(cross-posted from The Blog @ Graeme’s Place)
I’ve been a bit quiet on the blogging side of things for a while, and in my defence I’ve been pretty heads-down working as a vendor for Microsoft as the lead author for a couple of new courses on SQL Server 2012 data warehousing and BI (courses 10777A and 10778A if you’re interested). As part of this work, I’ve been exploring the new data cleansing capabilities in SQL Server 2012 Data Quality Services (DQS). This article is a simple walkthrough of how to use DQS to cleanse data as part of an Enterprise Information Management (EIM) or Extract, Transform, and Load (ETL) solution.
So, what is data cleansing all about then? Well, most people involved in building or managing data-driven applications and BI solutions will have come across the problem of inconsistent or invalid data values for columns (or “domains”) that are used for business analysis. For example, let’s suppose your database stores customer data, including the customer’s address; and you you want to count customer sales by country. When customers or sales employees enter customer data into the system, it’s perfectly possible (and actually quite likely given a large enough volume of customers) that some values will be either entered incorrectly (for example “Unted States” instead of “United States”) or inconsistently (for example, some customers may enter “United States”, some others may enter “USA”, and others still may enter “America”).
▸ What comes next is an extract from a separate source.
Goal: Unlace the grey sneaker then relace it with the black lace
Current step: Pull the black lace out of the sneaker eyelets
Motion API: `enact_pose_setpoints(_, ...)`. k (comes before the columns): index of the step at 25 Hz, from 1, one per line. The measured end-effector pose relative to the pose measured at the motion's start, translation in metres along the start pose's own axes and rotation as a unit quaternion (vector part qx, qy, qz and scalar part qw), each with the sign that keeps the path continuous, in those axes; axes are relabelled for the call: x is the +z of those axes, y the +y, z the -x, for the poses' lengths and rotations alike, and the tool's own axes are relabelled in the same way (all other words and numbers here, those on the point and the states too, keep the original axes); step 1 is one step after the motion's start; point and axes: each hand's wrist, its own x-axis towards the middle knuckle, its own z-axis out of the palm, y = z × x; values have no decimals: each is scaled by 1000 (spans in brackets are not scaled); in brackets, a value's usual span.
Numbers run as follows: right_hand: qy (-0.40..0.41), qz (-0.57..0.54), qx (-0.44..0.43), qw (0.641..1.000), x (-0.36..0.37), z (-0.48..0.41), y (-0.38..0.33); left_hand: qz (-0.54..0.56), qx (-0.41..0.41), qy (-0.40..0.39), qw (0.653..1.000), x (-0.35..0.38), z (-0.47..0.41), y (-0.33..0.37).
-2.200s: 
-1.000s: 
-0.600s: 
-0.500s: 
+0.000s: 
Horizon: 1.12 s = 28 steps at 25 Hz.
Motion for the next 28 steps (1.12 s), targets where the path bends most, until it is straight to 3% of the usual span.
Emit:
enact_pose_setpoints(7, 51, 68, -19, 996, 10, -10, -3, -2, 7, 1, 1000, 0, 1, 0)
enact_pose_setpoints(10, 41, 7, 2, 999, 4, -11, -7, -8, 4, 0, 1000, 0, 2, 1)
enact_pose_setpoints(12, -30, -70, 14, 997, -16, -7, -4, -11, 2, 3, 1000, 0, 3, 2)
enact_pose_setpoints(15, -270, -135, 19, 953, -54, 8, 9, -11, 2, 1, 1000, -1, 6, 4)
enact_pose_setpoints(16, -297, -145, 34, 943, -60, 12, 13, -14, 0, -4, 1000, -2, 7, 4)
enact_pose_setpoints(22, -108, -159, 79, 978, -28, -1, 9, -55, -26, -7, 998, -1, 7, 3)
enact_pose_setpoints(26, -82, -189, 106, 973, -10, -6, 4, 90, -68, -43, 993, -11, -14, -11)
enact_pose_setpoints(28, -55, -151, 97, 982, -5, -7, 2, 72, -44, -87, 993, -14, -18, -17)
When you try to aggregate sales, you’ll end up with inaccurate counts because there are several values in use for the same country.
Here’s an Excel workbook containing a subset of data extracted from a SQL Server database table to show some typical data quality problems.
Note that the data contains a number of problems, including:
- The City column contains “New York” and “NYC” for New York City.
- The Country column contains “United States” and “USA” for the US.
- The Country column also contains “United Kingdom” and “Great Britain” for the UK.
DQS enables you to address this problem by cleansing the data based on a known set of values and rules for the key domains (columns) that exist in your datasets. The way that DQS does this is by enabling you to create and maintain a knowledge base that contains the known valid values for a related set of domains, along with validation rules (for example, an EmailAddress value must include a “@” character) and common synonyms can be corrected to a leading value (for example, by correcting “USA” and “America” to the leading value “United States”). After you have created a knowledge base, you can use it to cleanse any data that includes the same domains (so for example, if you create a knowledge base for geographical domains such as City, State, and Country, you can use it to cleanse any data that includes these fields – such as customer data or employee address data. SQL Server 2012 includes the Data Quality Services Client tool (shown below), which you can use to create, maintain, and use DQS knowledge bases.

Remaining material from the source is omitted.